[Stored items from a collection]
•••

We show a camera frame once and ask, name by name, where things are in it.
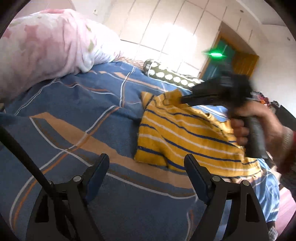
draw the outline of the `blue bedsheet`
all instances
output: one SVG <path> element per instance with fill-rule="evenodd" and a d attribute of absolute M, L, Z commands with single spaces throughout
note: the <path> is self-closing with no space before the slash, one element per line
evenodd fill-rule
<path fill-rule="evenodd" d="M 144 111 L 140 93 L 159 95 L 175 88 L 122 62 L 101 64 L 89 73 L 33 86 L 6 106 L 0 123 L 54 183 L 82 174 L 100 153 L 109 155 L 107 176 L 89 204 L 105 240 L 188 240 L 205 205 L 196 198 L 187 175 L 132 159 Z M 225 120 L 223 107 L 197 108 Z M 3 146 L 0 159 L 0 212 L 24 240 L 41 187 Z M 265 175 L 252 185 L 266 220 L 272 221 L 279 206 L 278 184 L 263 160 L 261 166 Z M 227 202 L 217 240 L 229 209 Z"/>

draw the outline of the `green pillow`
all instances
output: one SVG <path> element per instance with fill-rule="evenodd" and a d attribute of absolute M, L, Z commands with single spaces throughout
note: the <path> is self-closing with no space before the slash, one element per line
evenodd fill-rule
<path fill-rule="evenodd" d="M 178 74 L 153 59 L 148 59 L 145 61 L 143 65 L 143 72 L 148 77 L 162 80 L 164 82 L 180 86 L 184 89 L 190 89 L 193 86 L 204 82 L 203 80 L 199 80 L 196 77 L 190 75 Z"/>

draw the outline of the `bolt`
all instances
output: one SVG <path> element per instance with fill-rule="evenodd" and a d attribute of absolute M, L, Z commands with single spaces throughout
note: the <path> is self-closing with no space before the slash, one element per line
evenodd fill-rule
<path fill-rule="evenodd" d="M 74 182 L 79 182 L 81 180 L 81 176 L 75 176 L 73 177 Z"/>
<path fill-rule="evenodd" d="M 212 179 L 214 182 L 219 182 L 221 180 L 221 178 L 218 176 L 213 176 Z"/>
<path fill-rule="evenodd" d="M 243 180 L 242 183 L 243 183 L 245 186 L 250 185 L 250 183 L 249 183 L 247 180 Z"/>

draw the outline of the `yellow towel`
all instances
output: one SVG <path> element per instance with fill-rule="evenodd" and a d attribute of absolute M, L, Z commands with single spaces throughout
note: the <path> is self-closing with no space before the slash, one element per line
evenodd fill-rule
<path fill-rule="evenodd" d="M 178 89 L 159 96 L 142 92 L 145 112 L 136 161 L 184 171 L 184 156 L 192 153 L 212 174 L 237 177 L 261 171 L 259 162 L 245 158 L 234 142 L 229 121 L 219 122 L 211 114 L 179 104 L 180 97 Z"/>

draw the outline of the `black handheld device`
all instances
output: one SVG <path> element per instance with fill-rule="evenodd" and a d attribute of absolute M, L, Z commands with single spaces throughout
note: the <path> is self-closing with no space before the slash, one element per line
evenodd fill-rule
<path fill-rule="evenodd" d="M 238 117 L 233 110 L 252 99 L 252 87 L 249 77 L 234 74 L 230 66 L 224 61 L 218 61 L 221 75 L 192 87 L 192 94 L 181 97 L 181 103 L 196 105 L 223 105 L 228 109 L 228 116 L 242 119 L 244 126 L 249 128 L 248 143 L 245 146 L 245 156 L 267 159 L 265 140 L 262 127 L 258 119 L 253 117 Z"/>

•••

## TASK GOAL
Restate each entry word for word; pictures stay out of the copy.

## OUTPUT FOR THIS EXERCISE
We show a camera frame once and ask, name by name, where things are in it.
draw the outline of the `blue bedsheet`
all instances
output: one SVG <path> element per instance with fill-rule="evenodd" and a d attribute of absolute M, L, Z commands with single spaces throughout
note: the <path> is self-closing with no space before the slash, one element per line
evenodd fill-rule
<path fill-rule="evenodd" d="M 144 111 L 140 93 L 159 95 L 175 88 L 122 62 L 101 64 L 89 73 L 33 86 L 6 106 L 0 123 L 54 183 L 82 174 L 100 153 L 109 155 L 107 176 L 89 204 L 105 240 L 188 240 L 205 205 L 196 198 L 187 175 L 132 159 Z M 225 120 L 223 107 L 197 108 Z M 3 146 L 0 159 L 0 212 L 24 240 L 41 187 Z M 265 175 L 252 185 L 266 220 L 272 221 L 279 206 L 278 184 L 263 160 L 261 166 Z M 227 202 L 217 240 L 229 209 Z"/>

draw the outline of the `green pillow`
all instances
output: one SVG <path> element per instance with fill-rule="evenodd" and a d attribute of absolute M, L, Z commands with single spaces throughout
note: the <path> is self-closing with no space before the slash, one element per line
evenodd fill-rule
<path fill-rule="evenodd" d="M 178 74 L 153 59 L 148 59 L 145 61 L 143 65 L 143 72 L 148 77 L 162 80 L 164 82 L 180 86 L 184 89 L 190 89 L 193 86 L 204 82 L 203 80 L 199 80 L 196 77 L 190 75 Z"/>

draw the outline of the `bolt`
all instances
output: one SVG <path> element per instance with fill-rule="evenodd" and a d attribute of absolute M, L, Z commands with single spaces throughout
note: the <path> is self-closing with no space before the slash, one element per line
evenodd fill-rule
<path fill-rule="evenodd" d="M 74 182 L 79 182 L 81 180 L 81 176 L 75 176 L 73 177 Z"/>
<path fill-rule="evenodd" d="M 212 179 L 214 182 L 219 182 L 221 180 L 221 178 L 218 176 L 213 176 Z"/>
<path fill-rule="evenodd" d="M 243 180 L 242 183 L 243 183 L 245 186 L 250 185 L 250 183 L 249 183 L 247 180 Z"/>

draw the outline of the `yellow towel`
all instances
output: one SVG <path> element per instance with fill-rule="evenodd" and a d attribute of absolute M, L, Z commands with single spaces throughout
note: the <path> is self-closing with no space before the slash, one element per line
evenodd fill-rule
<path fill-rule="evenodd" d="M 178 89 L 159 96 L 142 92 L 145 112 L 136 161 L 184 171 L 184 156 L 192 153 L 212 174 L 237 177 L 261 171 L 259 162 L 245 158 L 234 142 L 229 121 L 219 122 L 211 114 L 179 104 L 180 97 Z"/>

draw the outline of the `black handheld device`
all instances
output: one SVG <path> element per instance with fill-rule="evenodd" and a d attribute of absolute M, L, Z commands with single spaces throughout
note: the <path> is self-closing with no space before the slash, one element per line
evenodd fill-rule
<path fill-rule="evenodd" d="M 238 117 L 233 110 L 252 99 L 252 87 L 249 77 L 234 74 L 230 66 L 224 61 L 218 61 L 221 75 L 192 87 L 192 94 L 181 97 L 181 103 L 196 105 L 223 105 L 228 109 L 228 116 L 242 119 L 244 126 L 249 128 L 248 143 L 245 146 L 245 156 L 267 159 L 265 140 L 262 127 L 258 119 L 253 117 Z"/>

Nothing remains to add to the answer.